The Multi-Armed Bandit Problem

Description

The Multi-Armed Bandit Problem (MAB, or often called K or N-armed bandit problems) is a problem where a fixed set of limied resources must be allocated between competing choices in a way that maximizes their expected gain, when the underlying rewards is not known at the start of learning. This is a classic reinforcement learning problem that exemplifies the exploration-exploitation tradeoff dilema. The crucial tradeoff the algorithm faces at each trial is between “exploitation” of the arm that has the highest expected payoff and “exploration” to get more information about the expected payoffs of the other arms. The trade-off between exploration and exploitation is also faced in machine learning.

Dynamics

State Space

The state space is represented as \(X = [K]^T\) where \(K\) is the number of arms and \(T\) is the number of timesteps.
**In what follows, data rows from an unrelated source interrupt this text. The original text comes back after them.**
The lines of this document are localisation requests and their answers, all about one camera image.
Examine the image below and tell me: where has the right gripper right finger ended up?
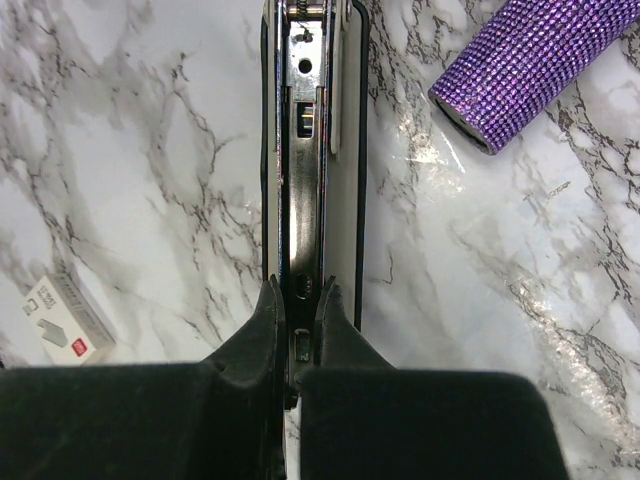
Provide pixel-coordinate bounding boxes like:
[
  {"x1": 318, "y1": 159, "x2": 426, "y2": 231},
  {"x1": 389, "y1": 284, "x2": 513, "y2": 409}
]
[{"x1": 299, "y1": 280, "x2": 568, "y2": 479}]

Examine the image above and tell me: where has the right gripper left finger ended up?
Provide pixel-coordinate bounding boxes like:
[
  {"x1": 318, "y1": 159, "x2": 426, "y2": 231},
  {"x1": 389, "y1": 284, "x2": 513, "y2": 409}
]
[{"x1": 1, "y1": 279, "x2": 287, "y2": 479}]

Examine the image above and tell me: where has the grey black stapler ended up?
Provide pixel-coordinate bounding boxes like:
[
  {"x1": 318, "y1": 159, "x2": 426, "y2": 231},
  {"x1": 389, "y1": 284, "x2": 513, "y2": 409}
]
[{"x1": 261, "y1": 1, "x2": 370, "y2": 408}]

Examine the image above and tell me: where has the purple glitter microphone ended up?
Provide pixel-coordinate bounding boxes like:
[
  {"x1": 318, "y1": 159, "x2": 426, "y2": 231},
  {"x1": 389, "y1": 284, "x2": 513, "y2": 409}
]
[{"x1": 428, "y1": 1, "x2": 639, "y2": 155}]

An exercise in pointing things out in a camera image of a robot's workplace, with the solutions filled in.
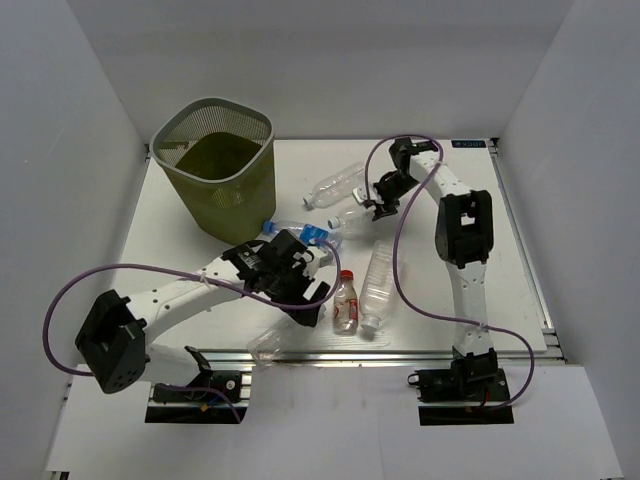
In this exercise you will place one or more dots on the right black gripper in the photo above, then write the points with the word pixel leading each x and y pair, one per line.
pixel 387 208

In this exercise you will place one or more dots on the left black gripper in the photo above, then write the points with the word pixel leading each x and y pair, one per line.
pixel 319 293

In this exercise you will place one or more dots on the small red cap bottle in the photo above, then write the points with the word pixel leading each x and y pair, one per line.
pixel 345 305

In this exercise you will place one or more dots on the large clear ribbed bottle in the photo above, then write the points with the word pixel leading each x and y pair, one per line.
pixel 377 297

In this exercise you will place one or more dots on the blue label blue cap bottle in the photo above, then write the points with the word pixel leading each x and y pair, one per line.
pixel 306 234

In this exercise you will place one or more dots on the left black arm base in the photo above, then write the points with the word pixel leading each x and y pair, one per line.
pixel 209 397

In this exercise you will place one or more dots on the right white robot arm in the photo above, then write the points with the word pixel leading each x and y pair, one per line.
pixel 464 238

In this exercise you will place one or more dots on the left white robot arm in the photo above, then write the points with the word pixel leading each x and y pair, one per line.
pixel 118 339

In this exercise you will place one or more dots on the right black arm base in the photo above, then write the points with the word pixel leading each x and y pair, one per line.
pixel 472 391

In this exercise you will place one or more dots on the green mesh waste bin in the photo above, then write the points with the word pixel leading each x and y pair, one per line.
pixel 219 157

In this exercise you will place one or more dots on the clear bottle white cap top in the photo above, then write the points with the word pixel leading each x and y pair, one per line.
pixel 335 188

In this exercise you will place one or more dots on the dark blue table label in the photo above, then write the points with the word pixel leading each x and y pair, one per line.
pixel 468 143

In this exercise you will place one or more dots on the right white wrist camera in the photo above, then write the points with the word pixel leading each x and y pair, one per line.
pixel 360 196

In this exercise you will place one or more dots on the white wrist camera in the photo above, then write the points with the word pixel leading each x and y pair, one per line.
pixel 360 196
pixel 317 257

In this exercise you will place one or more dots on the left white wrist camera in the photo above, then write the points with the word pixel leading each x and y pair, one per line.
pixel 317 257

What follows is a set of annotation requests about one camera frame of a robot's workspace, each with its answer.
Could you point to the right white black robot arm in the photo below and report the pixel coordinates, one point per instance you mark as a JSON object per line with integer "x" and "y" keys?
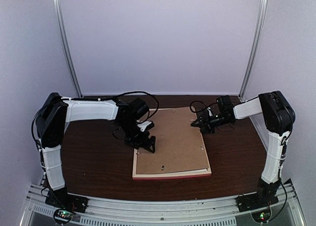
{"x": 279, "y": 118}

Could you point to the landscape photo print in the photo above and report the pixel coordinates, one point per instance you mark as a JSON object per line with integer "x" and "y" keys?
{"x": 192, "y": 172}

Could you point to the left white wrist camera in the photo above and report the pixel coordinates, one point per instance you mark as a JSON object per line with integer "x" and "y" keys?
{"x": 146, "y": 126}

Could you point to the pink wooden picture frame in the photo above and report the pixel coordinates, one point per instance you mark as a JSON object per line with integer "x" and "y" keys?
{"x": 170, "y": 175}

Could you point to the front aluminium rail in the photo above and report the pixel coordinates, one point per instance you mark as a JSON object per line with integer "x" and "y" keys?
{"x": 210, "y": 212}

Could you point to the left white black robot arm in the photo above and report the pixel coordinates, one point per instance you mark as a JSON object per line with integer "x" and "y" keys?
{"x": 50, "y": 124}

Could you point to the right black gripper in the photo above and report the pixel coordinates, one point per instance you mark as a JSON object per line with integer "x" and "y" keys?
{"x": 206, "y": 121}

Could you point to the brown backing board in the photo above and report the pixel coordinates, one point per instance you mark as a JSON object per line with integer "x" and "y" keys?
{"x": 172, "y": 147}

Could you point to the right aluminium corner post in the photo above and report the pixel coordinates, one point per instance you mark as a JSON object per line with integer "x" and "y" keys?
{"x": 263, "y": 5}

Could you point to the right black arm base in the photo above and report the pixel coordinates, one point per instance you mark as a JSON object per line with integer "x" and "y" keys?
{"x": 265, "y": 195}

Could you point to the left aluminium corner post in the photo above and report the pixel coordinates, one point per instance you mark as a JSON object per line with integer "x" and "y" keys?
{"x": 65, "y": 46}

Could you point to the aluminium corner post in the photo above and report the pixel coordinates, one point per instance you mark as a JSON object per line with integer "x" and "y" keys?
{"x": 65, "y": 46}
{"x": 263, "y": 5}

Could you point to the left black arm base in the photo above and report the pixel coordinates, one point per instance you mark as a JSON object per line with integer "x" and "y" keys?
{"x": 62, "y": 199}

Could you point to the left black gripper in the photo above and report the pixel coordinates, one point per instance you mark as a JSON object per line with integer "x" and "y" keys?
{"x": 140, "y": 143}

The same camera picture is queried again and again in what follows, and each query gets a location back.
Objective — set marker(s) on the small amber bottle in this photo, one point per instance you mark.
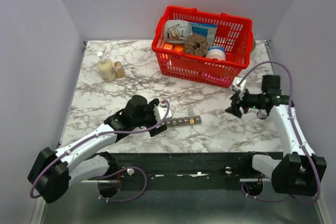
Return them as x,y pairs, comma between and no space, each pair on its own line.
119,69

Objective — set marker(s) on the yellow liquid bottle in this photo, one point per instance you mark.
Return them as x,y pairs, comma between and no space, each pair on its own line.
105,68

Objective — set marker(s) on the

Each component represents the number of times the arm has been pulled up to the current iteration.

Action space

The action space is \([K]\) representing the index of the arm selected at that time instant.

Reward

The reward is calculated via \(r(x,a)\) taken as a random sample from a specified distribution \(\mu(a)\).

Transitions

From state \(x\) having taking action \(a\) the agent transitions to a new state \(x'\) where \(x'[a]\) is incremented by one to denote the increment that the arm \(a\) has been selected an extra time.

Environment

Line

reset

Returns the environment to its original state.

step(action)

Takes an action from the agent and returns the state of the system after the next arrival. * action: the index of the selected arm

Returns:

  • state: The number of times each arm has been selected so far

  • reward: The reward drawn from the distribution specified by the given action.

  • pContinue:

  • info: Empty

render

Currently unimplemented

close

Currently unimplemented

Heuristic Agents

We currently have no heuristic algorithms implemented for this environment.